Exercise description: Repeat all the lines below exactly, but omit the pictures.
Dataset extract Start Marker
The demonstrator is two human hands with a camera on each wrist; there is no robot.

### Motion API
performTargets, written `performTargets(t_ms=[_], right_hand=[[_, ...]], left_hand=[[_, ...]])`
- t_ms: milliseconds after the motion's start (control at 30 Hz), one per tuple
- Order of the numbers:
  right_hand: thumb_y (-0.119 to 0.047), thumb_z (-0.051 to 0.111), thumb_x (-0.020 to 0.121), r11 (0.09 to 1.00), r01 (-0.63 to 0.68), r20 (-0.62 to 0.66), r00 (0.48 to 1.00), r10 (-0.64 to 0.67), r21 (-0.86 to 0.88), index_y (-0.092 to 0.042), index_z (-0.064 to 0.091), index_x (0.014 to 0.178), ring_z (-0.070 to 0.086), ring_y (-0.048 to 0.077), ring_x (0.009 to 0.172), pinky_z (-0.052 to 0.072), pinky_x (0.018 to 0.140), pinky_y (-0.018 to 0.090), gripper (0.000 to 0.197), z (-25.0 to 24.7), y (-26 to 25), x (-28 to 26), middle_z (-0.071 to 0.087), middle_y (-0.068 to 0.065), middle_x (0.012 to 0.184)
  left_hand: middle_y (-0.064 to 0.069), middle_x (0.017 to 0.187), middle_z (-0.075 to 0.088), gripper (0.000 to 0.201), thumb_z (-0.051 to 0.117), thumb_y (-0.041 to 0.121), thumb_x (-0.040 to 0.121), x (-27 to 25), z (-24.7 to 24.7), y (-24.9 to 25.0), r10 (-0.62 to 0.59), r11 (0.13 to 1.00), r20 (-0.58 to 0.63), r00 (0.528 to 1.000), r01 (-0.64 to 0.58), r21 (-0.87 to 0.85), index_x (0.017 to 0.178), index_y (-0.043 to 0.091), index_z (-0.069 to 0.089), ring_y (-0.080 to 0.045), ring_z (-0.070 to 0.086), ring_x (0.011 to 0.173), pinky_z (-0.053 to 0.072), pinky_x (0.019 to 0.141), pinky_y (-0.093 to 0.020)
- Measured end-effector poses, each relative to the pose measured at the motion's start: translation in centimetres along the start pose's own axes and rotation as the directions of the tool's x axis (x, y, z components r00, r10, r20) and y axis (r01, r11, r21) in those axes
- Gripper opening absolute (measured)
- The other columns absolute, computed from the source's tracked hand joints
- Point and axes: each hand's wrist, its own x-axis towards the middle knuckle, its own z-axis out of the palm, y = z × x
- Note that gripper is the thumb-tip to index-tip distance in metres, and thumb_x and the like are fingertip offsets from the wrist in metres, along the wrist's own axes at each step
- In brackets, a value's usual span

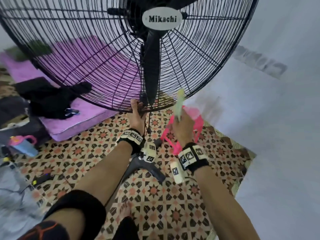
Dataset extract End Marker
Task output:
The demonstrator is two human hands with a camera on each wrist; there is no robot.

### Motion API
performTargets, written `performTargets(t_ms=[_], right_hand=[[_, ...]], left_hand=[[_, ...]])`
- t_ms: milliseconds after the motion's start (control at 30 Hz), one per tuple
- Order of the numbers:
  right_hand: thumb_y (-0.119 to 0.047), thumb_z (-0.051 to 0.111), thumb_x (-0.020 to 0.121), r11 (0.09 to 1.00), r01 (-0.63 to 0.68), r20 (-0.62 to 0.66), r00 (0.48 to 1.00), r10 (-0.64 to 0.67), r21 (-0.86 to 0.88), index_y (-0.092 to 0.042), index_z (-0.064 to 0.091), index_x (0.014 to 0.178), ring_z (-0.070 to 0.086), ring_y (-0.048 to 0.077), ring_x (0.009 to 0.172), pinky_z (-0.052 to 0.072), pinky_x (0.018 to 0.140), pinky_y (-0.018 to 0.090), gripper (0.000 to 0.197), z (-25.0 to 24.7), y (-26 to 25), x (-28 to 26), middle_z (-0.071 to 0.087), middle_y (-0.068 to 0.065), middle_x (0.012 to 0.184)
  left_hand: middle_y (-0.064 to 0.069), middle_x (0.017 to 0.187), middle_z (-0.075 to 0.088), gripper (0.000 to 0.201), thumb_z (-0.051 to 0.117), thumb_y (-0.041 to 0.121), thumb_x (-0.040 to 0.121), x (-27 to 25), z (-24.7 to 24.7), y (-24.9 to 25.0), r10 (-0.62 to 0.59), r11 (0.13 to 1.00), r20 (-0.58 to 0.63), r00 (0.528 to 1.000), r01 (-0.64 to 0.58), r21 (-0.87 to 0.85), index_x (0.017 to 0.178), index_y (-0.043 to 0.091), index_z (-0.069 to 0.089), ring_y (-0.080 to 0.045), ring_z (-0.070 to 0.086), ring_x (0.011 to 0.173), pinky_z (-0.053 to 0.072), pinky_x (0.019 to 0.141), pinky_y (-0.093 to 0.020)
- Measured end-effector poses, each relative to the pose measured at the motion's start: translation in centimetres along the start pose's own axes and rotation as the directions of the tool's x axis (x, y, z components r00, r10, r20) and y axis (r01, r11, r21) in those axes
- Gripper opening absolute (measured)
- The other columns absolute, computed from the source's tracked hand joints
- Point and axes: each hand's wrist, its own x-axis towards the middle knuckle, its own z-axis out of the palm, y = z × x
- Note that gripper is the thumb-tip to index-tip distance in metres, and thumb_x and the like are fingertip offsets from the wrist in metres, along the wrist's own axes at each step
- In brackets, a value's usual span

That finishes the exercise.